◆ Description of the task ◆
When the line containing "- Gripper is" is found in the data below, copy it and each line after it through the line containing "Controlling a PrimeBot", exactly and with no others.

◆ Supplied information ◆
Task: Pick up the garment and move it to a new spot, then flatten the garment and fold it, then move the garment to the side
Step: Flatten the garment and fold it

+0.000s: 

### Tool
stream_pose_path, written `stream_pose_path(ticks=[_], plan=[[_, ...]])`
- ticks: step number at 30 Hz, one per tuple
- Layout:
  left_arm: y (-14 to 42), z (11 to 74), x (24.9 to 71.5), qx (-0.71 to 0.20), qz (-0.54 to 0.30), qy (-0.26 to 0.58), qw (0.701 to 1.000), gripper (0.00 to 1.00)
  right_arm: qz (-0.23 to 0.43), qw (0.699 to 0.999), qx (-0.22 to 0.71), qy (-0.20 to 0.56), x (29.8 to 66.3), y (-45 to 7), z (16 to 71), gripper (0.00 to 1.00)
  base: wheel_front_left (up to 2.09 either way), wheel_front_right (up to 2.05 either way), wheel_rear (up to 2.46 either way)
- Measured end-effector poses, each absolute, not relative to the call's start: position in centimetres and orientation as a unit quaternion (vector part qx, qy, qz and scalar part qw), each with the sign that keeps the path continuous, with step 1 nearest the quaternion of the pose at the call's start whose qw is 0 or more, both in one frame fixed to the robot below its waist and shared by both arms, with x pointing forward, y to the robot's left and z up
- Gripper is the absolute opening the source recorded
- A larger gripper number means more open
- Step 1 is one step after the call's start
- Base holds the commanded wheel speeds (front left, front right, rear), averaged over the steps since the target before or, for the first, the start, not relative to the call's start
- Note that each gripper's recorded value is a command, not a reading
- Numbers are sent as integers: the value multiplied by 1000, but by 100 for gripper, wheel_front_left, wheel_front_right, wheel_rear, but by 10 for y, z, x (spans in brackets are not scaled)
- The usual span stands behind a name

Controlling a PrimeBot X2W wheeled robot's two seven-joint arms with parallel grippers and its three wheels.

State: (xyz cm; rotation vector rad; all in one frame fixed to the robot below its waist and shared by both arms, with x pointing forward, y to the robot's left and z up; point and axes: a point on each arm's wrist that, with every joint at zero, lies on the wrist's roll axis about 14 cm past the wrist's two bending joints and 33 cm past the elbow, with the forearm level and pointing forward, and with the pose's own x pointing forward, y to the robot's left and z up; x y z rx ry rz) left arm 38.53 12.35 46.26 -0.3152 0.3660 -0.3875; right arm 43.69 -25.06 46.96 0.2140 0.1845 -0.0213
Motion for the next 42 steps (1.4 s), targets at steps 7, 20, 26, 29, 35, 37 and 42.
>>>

◆ Task response ◆
- Gripper is the absolute opening the source recorded
- A larger gripper number means more open
- Step 1 is one step after the call's start
- Base holds the commanded wheel speeds (front left, front right, rear), averaged over the steps since the target before or, for the first, the start, not relative to the call's start
- Note that each gripper's recorded value is a command, not a reading
- Numbers are sent as integers: the value multiplied by 1000, but by 100 for gripper, wheel_front_left, wheel_front_right, wheel_rear, but by 10 for y, z, x (spans in brackets are not scaled)
- The usual span stands behind a name

Controlling a PrimeBot X2W wheeled robot's two seven-joint arms with parallel grippers and its three wheels.

That completes the response to the exercise.